Cambodia’s Tonle Sap is arguably the world’s most important freshwater wetland. Designated a UNESCO Biosphere reserve in 1997 and established by Royal Decree as the Tonle Sap Biosphere Reserve in 2001, this huge and dynamic wetland directly supports the livelihoods of more than 1.2 million people. It also plays a vital role in national food security.
Over the pass hundred years, Government-authorized fishing lots were owned and operated for commercial purposes. Families were excluded from these areas and forced to fish in marginal areas some distance from their homes.
In August 2011, Prime Minister Hun Sen suspended 35 privately owned fishing lots in the Tonle Sap.
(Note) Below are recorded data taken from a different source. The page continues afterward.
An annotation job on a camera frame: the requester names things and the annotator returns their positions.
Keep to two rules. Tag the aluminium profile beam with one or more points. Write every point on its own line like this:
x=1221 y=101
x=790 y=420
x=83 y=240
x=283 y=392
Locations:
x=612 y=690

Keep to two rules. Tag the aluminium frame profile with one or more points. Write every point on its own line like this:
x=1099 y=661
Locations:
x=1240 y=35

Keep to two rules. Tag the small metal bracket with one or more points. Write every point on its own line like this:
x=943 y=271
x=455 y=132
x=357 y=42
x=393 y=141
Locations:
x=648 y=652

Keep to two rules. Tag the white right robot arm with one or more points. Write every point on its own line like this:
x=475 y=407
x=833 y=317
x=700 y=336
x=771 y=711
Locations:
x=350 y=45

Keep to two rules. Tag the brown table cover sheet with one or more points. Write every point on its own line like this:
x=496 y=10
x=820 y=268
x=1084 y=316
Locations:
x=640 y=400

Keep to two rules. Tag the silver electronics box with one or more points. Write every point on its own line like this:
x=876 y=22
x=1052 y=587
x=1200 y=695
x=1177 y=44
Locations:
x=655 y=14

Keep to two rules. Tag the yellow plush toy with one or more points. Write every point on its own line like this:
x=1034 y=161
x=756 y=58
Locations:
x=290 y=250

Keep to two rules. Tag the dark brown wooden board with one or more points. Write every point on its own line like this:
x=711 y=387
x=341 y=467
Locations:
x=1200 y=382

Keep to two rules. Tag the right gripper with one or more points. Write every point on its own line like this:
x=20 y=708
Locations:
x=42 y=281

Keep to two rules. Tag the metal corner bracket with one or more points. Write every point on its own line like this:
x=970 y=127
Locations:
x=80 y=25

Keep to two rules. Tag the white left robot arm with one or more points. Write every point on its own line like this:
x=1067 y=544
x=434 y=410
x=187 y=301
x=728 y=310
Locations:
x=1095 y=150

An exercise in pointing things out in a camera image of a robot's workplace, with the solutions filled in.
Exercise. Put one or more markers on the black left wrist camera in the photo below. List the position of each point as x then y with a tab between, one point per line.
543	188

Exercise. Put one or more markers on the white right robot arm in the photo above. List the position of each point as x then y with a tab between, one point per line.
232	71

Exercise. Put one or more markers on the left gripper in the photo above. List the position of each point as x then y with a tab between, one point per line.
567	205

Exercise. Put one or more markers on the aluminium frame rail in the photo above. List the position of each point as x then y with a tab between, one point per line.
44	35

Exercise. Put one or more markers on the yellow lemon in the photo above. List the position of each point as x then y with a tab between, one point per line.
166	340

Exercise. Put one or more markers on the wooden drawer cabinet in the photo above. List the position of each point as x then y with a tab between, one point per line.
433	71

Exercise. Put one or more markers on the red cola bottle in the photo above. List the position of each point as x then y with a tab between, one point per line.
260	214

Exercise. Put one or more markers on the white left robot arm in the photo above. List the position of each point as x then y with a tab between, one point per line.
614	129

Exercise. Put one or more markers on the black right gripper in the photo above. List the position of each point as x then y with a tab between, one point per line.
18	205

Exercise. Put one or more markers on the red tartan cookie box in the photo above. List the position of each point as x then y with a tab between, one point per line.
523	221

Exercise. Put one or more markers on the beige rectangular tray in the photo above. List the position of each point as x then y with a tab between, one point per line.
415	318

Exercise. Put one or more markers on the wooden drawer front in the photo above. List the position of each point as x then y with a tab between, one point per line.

Then, in March 2012, he signed Sub-Decree No.37 entitled “Abolishing the Fishing Lots around Tonle Sap Lake in order for Family Fishing and Fishery Conservation”. While this is potentially a boon for local fishers, now given unrestricted access to previously off-limits fishing grounds, there is a risk that these changes will lead to an intensification of unsustainable fishing practices that could move the lake toward a “Tragedy of the Commons” outcome.
Goal and outcome:
- Capacity of Community Fisheries (CFs) to negotiate, demarcate, and manage Fishery Conservation Zone (FCZs) is strengthened.
- Capacity of CFs to network with other communities managing FCZs is enhanced.
- Value of FCZs demonstrated and management costs are included in commune budgets.